Another challenge when designing an inhaled medicine is that most patients also swallow some of the drug they've inhaled.
Which means that if you have a drug that is affecting or dissolving mucus in your lungs, you don't want to have that effect in the gut.
Because the mucus has a very important protective function against the gut bacteria.
And that is also our differentiator. Our drug does not cause any gastrointestinal side effects because it is readily degraded when it reaches the stomach and the upper parts of the intestines.”
Pelaseyed stresses that MucoLife Therapeutic’s long-term vision:
“We are experts in mucus biology.
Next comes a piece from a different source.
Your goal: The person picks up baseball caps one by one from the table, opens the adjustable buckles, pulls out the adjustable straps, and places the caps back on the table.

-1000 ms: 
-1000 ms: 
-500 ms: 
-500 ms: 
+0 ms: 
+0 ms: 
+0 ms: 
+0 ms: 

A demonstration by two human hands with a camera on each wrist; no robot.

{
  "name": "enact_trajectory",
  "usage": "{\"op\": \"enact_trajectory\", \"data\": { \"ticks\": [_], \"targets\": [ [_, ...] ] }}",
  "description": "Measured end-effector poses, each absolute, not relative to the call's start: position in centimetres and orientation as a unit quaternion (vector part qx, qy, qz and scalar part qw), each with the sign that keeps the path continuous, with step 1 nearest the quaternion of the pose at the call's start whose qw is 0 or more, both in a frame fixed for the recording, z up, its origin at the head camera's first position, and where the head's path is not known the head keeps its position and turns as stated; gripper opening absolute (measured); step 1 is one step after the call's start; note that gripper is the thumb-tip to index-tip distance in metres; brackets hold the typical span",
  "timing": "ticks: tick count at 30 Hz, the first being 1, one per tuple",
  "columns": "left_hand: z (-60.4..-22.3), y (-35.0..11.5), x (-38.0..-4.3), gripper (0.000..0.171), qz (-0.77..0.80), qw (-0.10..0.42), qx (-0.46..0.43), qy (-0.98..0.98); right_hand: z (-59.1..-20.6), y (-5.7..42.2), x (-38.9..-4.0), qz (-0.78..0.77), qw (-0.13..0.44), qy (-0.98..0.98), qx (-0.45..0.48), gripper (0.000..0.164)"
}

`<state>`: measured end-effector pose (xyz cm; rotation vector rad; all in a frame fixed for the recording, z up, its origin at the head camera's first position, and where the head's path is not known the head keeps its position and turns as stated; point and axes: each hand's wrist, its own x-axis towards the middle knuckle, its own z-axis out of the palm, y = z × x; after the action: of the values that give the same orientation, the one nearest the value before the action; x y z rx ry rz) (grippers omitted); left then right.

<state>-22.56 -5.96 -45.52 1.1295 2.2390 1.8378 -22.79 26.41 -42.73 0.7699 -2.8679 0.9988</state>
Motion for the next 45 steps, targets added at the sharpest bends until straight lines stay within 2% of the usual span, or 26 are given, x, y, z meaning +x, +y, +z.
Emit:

So, we are doing what we are best at.
We are building a pipeline of highly effective next-generation mucus modulating drugs that we then advance through the critical preclinical stage to early clinical phase in patients.
And then we hope that the pharmaceutical companies that are in this space — the top 5 big pharma companies all have portfolios in the respiratory space — will see that our products will support their existing pipeline.”
Pelaseyed notes that this will be a great way to help patients, as most big pharma investments go into very early-stage companies.
“However, a lot of those investments go to waste, not because they're not doing a good job, but because it is hard to find the right targets and the right lead compounds.
We are transforming respiratory care by delivering effective de-risked lead compounds, taking them through pre-clinicial testing and clinical trials, basically doing all that hard work.
Then, we hope to be able to hand it over to the extent they can take it to market.”
The company has done a lot of work connecting with patient organisations and pulmonologists who treat patients on a daily basis.
Pelaseyed stresses:
“It's important to understand what is needed. What do the clinicians need? What do the patients need? Ultimately, we want the patients to take the drug and feel better. This means we are aiming at a regimen that is one dose per day in your traditional inhaler.
So, we are trying to work backwards from our conversations with patients and pulmonologists to bring their insights into our development plan.”
The company expects to enter Phase Ione clinical trials by 2027. These trials will primarily assess safety, but they will also aim to gather efficacy data from a subset of well-defined patients.